**What you should do:**
Please filter the listing for the string "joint" and copy each matching line.

:: Supplied information

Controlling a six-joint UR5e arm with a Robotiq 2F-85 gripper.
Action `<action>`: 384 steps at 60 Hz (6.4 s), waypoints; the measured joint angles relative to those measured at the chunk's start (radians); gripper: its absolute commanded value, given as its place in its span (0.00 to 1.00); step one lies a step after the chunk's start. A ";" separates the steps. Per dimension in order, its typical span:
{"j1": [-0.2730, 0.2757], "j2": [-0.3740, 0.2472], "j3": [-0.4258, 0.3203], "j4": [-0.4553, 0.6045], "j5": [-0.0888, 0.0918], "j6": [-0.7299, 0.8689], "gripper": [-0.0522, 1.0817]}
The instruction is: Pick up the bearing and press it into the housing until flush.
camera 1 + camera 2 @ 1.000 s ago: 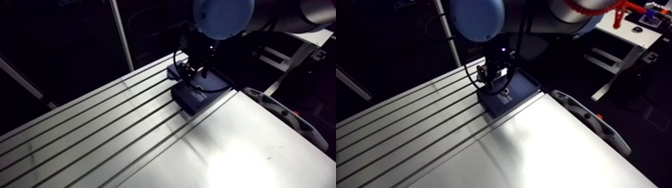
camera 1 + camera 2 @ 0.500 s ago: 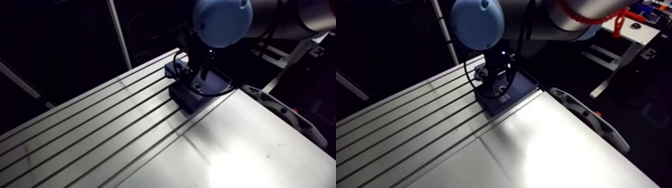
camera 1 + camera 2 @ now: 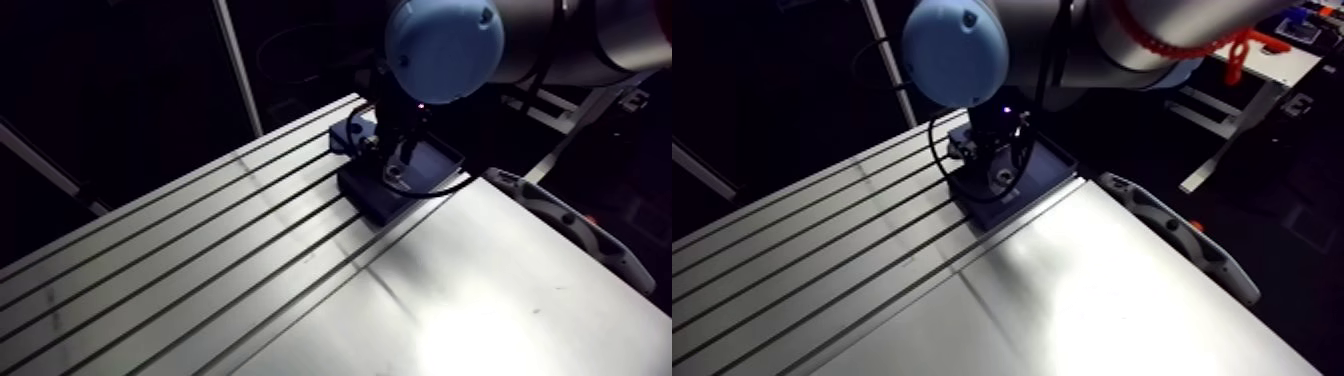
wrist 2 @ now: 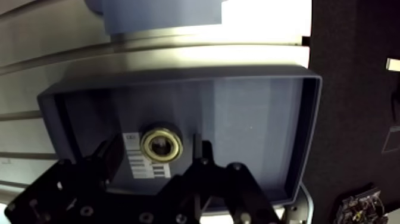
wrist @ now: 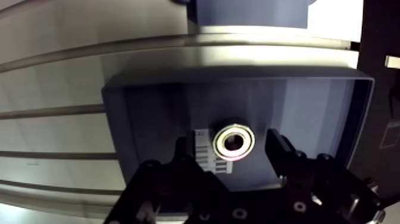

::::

**Solved problem:**
Controlling a six-joint UR5e arm with a Robotiq 2F-85 gripper.
Action `<action>`: 384 steps at 60 Hz (6.4 s), waypoints; the measured joint angles relative to those measured at the chunk's start (radians); gripper: its absolute commanded value, given as its place in its span (0.00 to 1.00); step one lies a step after the chunk's start. A ";" separates the steps. Per dimension in order, its typical span:

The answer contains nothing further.